La Procura di Sassari intensifica le indagini sui recenti incendi di auto ad Alghero. Un vertice in Prefettura con il procuratore Mammone affronterà la grave escalation di roghi che ha colpito la città.
Roghi ad Alghero, la Procura accelera le indagini
Un nuovo incendio ha colpito un autonoleggio all'aeroporto di Alghero. Le fiamme hanno distrutto numerose vetture poco prima dell'alba. Questo episodio si aggiunge a una serie di roghi che destano preoccupazione.
La Procura della Repubblica ha deciso di intervenire attivamente. Il procuratore di Sassari, Armando Mammone, parteciperà a un importante vertice. L'incontro si terrà il 3 giugno in Prefettura. La prefetta Grazia La Fauci ha convocato il Comitato provinciale per l'ordine e la sicurezza.
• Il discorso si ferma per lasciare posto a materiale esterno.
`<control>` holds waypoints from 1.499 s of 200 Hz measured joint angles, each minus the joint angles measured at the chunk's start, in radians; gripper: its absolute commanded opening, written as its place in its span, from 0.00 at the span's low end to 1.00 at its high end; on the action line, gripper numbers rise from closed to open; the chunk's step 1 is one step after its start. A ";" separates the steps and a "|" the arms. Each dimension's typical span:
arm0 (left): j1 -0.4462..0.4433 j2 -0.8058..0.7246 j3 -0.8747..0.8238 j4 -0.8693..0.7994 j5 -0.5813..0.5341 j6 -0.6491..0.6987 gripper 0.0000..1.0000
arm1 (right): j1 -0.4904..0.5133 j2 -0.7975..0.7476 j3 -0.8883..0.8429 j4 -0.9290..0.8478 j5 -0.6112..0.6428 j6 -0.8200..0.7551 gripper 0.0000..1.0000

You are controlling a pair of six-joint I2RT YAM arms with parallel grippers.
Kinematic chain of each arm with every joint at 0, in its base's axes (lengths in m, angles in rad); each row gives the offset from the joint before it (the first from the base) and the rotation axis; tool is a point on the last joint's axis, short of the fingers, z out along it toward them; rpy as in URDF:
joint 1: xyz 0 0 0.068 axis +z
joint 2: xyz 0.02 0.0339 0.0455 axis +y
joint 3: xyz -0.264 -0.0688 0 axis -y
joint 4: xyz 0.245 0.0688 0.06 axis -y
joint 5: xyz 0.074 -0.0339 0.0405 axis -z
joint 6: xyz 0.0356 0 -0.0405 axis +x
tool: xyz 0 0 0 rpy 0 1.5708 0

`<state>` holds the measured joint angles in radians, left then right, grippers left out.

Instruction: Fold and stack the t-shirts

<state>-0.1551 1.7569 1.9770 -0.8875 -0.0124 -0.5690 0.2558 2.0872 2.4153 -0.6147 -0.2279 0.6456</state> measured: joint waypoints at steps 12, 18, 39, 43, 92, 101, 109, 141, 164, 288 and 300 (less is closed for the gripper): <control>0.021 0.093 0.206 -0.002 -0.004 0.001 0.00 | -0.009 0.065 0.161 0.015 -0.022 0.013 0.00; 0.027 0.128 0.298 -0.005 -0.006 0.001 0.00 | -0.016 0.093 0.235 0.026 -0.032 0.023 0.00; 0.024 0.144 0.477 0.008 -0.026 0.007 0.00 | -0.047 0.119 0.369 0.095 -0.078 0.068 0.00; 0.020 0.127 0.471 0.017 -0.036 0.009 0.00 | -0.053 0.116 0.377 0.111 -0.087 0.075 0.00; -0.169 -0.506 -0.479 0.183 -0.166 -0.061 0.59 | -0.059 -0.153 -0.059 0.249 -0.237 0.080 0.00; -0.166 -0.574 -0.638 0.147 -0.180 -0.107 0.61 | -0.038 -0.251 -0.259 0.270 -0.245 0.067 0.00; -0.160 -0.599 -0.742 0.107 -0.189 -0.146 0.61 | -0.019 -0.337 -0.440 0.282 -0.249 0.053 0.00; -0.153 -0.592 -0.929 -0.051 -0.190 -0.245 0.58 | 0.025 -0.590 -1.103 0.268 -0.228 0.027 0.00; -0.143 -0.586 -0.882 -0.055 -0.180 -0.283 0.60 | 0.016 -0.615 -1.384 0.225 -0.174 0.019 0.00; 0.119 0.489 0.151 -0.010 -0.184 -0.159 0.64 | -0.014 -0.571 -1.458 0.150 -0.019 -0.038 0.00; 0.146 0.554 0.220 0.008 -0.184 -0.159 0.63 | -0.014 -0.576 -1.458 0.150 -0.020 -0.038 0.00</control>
Durante la riunione si discuterà della situazione critica che si è venuta a creare ad Alghero. L'obiettivo è coordinare le azioni per contrastare questa escalation di violenza.
Escalation di incendi e atti vandalici
I recenti eventi non sono isolati. Solo due notti fa, un furgone di un imprenditore è stato dato alle fiamme. L'incendio è avvenuto in un'area parcheggio vicino al cimitero.
Nei giorni precedenti, un'auto di servizio di un agente della polizia locale ha subito atti di vandalismo. La vettura è stata imbrattata, segno di un clima di tensione crescente.
L'autonoleggio colpito oggi aveva già subito un attacco simile. Nel marzo scorso, un incendio aveva distrutto 14 auto della stessa attività. Questo indica una possibile premeditazione.
Danni ingenti e solidarietà
Nell'ultimo rogo, il bilancio dei danni è pesante. Le vetture coinvolte sono 62. Di queste, 48 sono state completamente distrutte dalle fiamme. Altre 14 hanno riportato danni ingenti.
Il sindaco di Alghero, Raimondo Cacciotto, ha espresso la sua vicinanza all'imprenditore Stefano Ledda. Il primo cittadino ha manifestato la determinazione dell'amministrazione comunale. Si lavorerà insieme alla Prefettura e alle forze dell'ordine.
Il sindaco ha sottolineato la necessità di un rafforzamento delle forze dell'ordine sul territorio. La richiesta di un incremento degli organici è stata formalmente inoltrata al Governo nazionale. Questo è necessario per affrontare indagini complesse.
Cacciotto ha evidenziato la difficoltà delle indagini. Gli episodi sembrano slegati, riguardando persone e contesti diversi. Questo rende più arduo ricostruire un quadro unitario.
Condanne e richieste di intervento
Le condanne per i gravi episodi non si sono fatte attendere. Il consigliere comunale Christian Mulas ha espresso solidarietà all'imprenditore. Anche FdI di Alghero ha condannato fermamente gli atti.
La comunità locale attende risposte concrete. La partecipazione della Procura alle riunioni sulla sicurezza è un segnale importante. Si spera in un rapido chiarimento e nella prevenzione di futuri eventi.